Sabíamos a nuestro tiempo amenazado por diversos males: el calentamiento global, la pobreza doblemente humillante en un mundo abastado, el terrorismo, el tembladeral que hoy afecta a las democracias. Pero que este se les sumaría, no lo imaginábamos ni lo presentíamos. Menos aún, que su magnitud alcanzaría la envergadura geográfica que tiene hoy. Casi toda la Tierra, a su pesar, lo hospeda como a un intruso indeseado. La profundidad de su poder mortífero infunde a nuestro presente una impronta decisiva. Su versión de lo trágico no deja lugar a dudas sobre la brutal contundencia con que procede. Ni sobre la demoníaca astucia de su configuración.

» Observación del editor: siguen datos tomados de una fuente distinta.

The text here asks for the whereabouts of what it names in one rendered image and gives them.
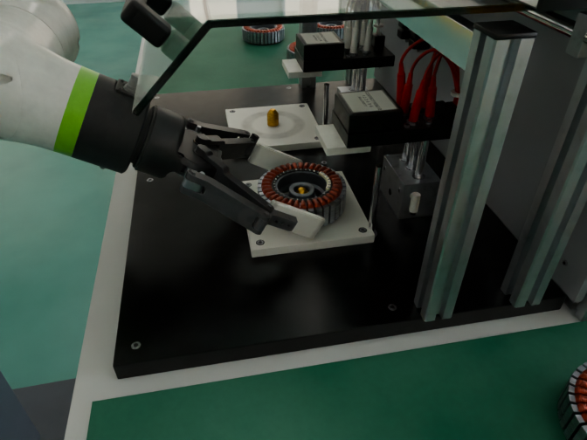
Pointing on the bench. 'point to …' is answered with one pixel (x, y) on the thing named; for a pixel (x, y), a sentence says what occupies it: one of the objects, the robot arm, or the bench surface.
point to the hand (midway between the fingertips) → (299, 193)
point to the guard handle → (148, 19)
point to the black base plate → (284, 262)
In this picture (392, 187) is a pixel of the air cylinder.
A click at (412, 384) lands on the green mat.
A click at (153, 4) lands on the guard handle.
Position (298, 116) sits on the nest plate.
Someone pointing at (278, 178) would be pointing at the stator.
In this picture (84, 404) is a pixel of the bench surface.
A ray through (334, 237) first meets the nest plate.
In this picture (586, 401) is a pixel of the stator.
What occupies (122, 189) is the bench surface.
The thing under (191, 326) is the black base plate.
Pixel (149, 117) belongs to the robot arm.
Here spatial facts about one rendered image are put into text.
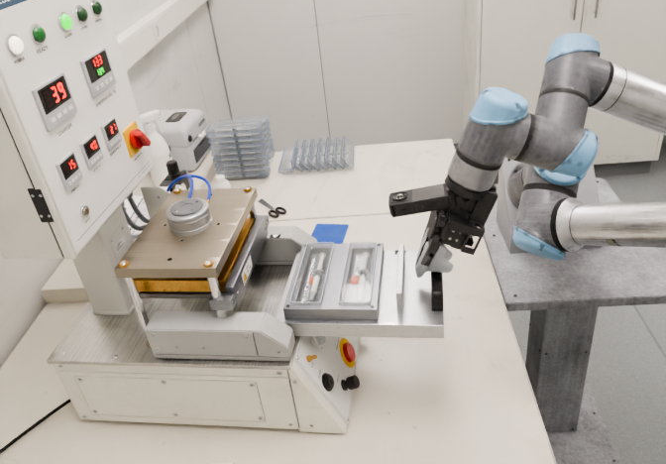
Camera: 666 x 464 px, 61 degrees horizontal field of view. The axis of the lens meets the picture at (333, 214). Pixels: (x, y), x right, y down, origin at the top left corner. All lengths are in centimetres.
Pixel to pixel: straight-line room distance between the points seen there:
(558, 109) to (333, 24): 256
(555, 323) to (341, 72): 218
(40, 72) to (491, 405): 96
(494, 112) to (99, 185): 66
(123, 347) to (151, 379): 8
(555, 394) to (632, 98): 116
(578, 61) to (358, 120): 268
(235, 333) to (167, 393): 21
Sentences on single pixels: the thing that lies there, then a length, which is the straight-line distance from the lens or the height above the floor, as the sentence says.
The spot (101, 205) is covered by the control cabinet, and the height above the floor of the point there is 119.
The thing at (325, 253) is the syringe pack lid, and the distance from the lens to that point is 112.
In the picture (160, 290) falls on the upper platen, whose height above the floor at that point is 104.
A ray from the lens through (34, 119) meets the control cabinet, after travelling 94.
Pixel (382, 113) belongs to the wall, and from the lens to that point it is 356.
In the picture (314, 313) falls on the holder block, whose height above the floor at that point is 98.
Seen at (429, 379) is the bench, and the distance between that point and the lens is 121.
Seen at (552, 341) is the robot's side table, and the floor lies 42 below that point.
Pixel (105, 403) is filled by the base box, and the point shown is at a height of 82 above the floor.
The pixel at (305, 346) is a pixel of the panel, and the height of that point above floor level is 91.
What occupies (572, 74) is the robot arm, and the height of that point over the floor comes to 134.
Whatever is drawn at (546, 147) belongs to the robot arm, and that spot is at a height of 126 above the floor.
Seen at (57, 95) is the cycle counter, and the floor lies 139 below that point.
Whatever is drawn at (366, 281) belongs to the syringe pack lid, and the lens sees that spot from 104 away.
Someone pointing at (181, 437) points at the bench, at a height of 75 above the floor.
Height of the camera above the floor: 164
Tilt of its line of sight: 31 degrees down
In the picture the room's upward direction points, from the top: 7 degrees counter-clockwise
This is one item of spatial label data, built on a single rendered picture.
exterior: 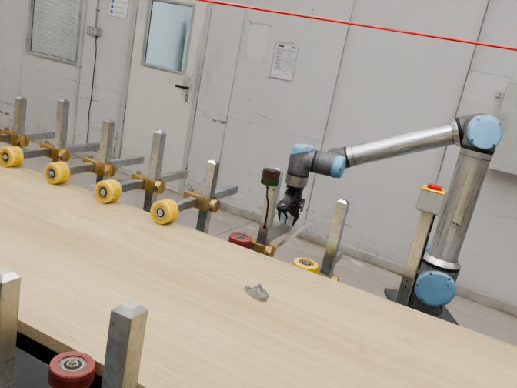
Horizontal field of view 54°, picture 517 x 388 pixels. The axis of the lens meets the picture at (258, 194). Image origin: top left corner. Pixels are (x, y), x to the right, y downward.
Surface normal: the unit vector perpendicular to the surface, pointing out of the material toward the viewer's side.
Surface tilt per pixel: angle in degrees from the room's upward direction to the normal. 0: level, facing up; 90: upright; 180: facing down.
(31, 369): 90
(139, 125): 90
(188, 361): 0
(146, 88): 90
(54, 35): 90
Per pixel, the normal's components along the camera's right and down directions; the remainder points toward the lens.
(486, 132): -0.23, 0.07
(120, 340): -0.43, 0.15
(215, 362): 0.19, -0.95
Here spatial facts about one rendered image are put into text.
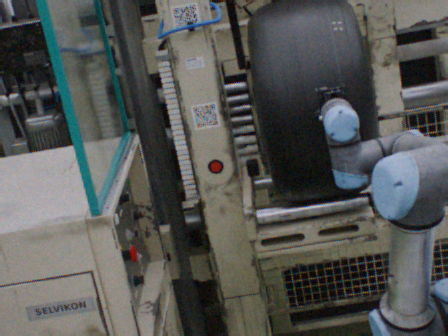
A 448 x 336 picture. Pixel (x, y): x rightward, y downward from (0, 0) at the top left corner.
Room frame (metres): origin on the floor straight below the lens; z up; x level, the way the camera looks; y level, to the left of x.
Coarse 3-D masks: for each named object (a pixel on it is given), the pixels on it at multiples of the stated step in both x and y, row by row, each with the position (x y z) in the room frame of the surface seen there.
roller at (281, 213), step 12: (300, 204) 2.33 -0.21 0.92; (312, 204) 2.32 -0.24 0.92; (324, 204) 2.31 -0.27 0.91; (336, 204) 2.31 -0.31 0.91; (348, 204) 2.30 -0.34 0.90; (360, 204) 2.30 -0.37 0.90; (264, 216) 2.33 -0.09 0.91; (276, 216) 2.32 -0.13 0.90; (288, 216) 2.32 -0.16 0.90; (300, 216) 2.32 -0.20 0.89
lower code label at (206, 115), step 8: (200, 104) 2.41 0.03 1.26; (208, 104) 2.41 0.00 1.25; (216, 104) 2.41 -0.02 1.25; (192, 112) 2.41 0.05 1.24; (200, 112) 2.41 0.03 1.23; (208, 112) 2.41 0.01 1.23; (216, 112) 2.41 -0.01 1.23; (200, 120) 2.41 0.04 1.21; (208, 120) 2.41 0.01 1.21; (216, 120) 2.41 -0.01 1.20; (200, 128) 2.41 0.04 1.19
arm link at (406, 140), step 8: (384, 136) 1.88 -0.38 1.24; (392, 136) 1.87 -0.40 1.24; (400, 136) 1.84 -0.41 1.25; (408, 136) 1.81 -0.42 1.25; (416, 136) 1.78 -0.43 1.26; (424, 136) 1.75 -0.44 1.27; (384, 144) 1.85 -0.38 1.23; (392, 144) 1.84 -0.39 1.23; (400, 144) 1.80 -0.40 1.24; (408, 144) 1.76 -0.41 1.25; (416, 144) 1.72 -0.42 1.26; (424, 144) 1.69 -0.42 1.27; (432, 144) 1.66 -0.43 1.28; (384, 152) 1.84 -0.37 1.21; (392, 152) 1.83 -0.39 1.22
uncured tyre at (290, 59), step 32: (288, 0) 2.48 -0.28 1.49; (320, 0) 2.41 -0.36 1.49; (256, 32) 2.36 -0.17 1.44; (288, 32) 2.30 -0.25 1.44; (320, 32) 2.28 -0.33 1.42; (352, 32) 2.28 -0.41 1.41; (256, 64) 2.29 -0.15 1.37; (288, 64) 2.23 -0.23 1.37; (320, 64) 2.22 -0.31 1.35; (352, 64) 2.21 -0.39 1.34; (256, 96) 2.28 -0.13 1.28; (288, 96) 2.19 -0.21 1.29; (352, 96) 2.18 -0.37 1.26; (288, 128) 2.18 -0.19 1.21; (320, 128) 2.17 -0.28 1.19; (288, 160) 2.19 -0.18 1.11; (320, 160) 2.19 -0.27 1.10; (288, 192) 2.27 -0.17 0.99; (320, 192) 2.27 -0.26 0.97; (352, 192) 2.30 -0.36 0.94
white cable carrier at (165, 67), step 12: (168, 60) 2.47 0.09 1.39; (168, 72) 2.43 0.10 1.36; (168, 84) 2.43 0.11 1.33; (168, 96) 2.43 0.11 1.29; (168, 108) 2.43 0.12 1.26; (180, 120) 2.43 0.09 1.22; (180, 132) 2.43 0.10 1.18; (180, 144) 2.43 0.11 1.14; (180, 156) 2.43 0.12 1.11; (180, 168) 2.43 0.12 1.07; (192, 168) 2.45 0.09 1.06; (192, 180) 2.43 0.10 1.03; (192, 192) 2.43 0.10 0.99
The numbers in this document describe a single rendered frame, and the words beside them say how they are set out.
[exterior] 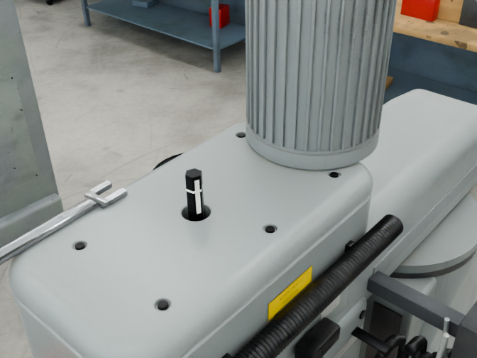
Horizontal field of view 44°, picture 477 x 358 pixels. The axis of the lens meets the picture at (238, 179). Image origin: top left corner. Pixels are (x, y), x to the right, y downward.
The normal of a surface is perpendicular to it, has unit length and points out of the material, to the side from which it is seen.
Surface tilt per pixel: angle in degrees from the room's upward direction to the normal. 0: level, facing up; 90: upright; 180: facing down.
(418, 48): 90
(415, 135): 0
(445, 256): 0
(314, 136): 90
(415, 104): 0
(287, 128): 90
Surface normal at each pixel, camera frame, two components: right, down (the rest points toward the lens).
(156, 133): -0.01, -0.83
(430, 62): -0.66, 0.43
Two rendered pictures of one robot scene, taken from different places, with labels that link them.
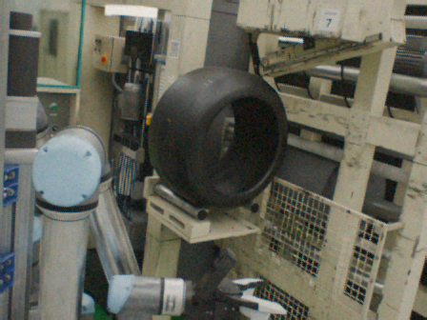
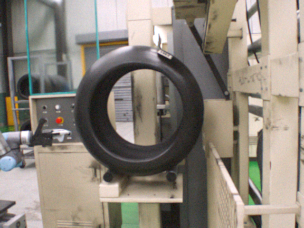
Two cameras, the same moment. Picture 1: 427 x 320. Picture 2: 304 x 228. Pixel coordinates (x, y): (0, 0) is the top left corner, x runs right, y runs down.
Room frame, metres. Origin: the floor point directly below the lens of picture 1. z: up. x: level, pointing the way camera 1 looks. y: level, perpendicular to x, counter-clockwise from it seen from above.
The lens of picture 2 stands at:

EL PRESENTE COMO APARIENCIA. Rige hasta hoy una antiquísima creencia que ha impuesto la convicción de que el presente, conceptualmente hablando, es algo ilusorio y que escapa por completo a toda tentativa de apresarlo.
No sería, como tal, más que inasible fugacidad y, en suma, pura inexistencia. Yo me inclino a creer sin embargo que esa presunción es abusiva. Un somero ejercicio lógico puede bastar para dar sustento a esa disidencia.
Por vertiginosa que sea, la sucesión no deja de ser duración. El gerundio, tiempo verbal rebosante de sabiduría, nos prueba que es posible estar yendo e ir siendo, sin dejar por eso de ser y estar donde eso ocurre. "Hoy es siempre todavía", aseguraba Antonio Machado, velando con gracia insuperable el empleo de ese gerundio del que se negaba a prescindir. Y lo mismo don Francisco de Quevedo, al decir que el hombre "en viviendo, cayó en tierra."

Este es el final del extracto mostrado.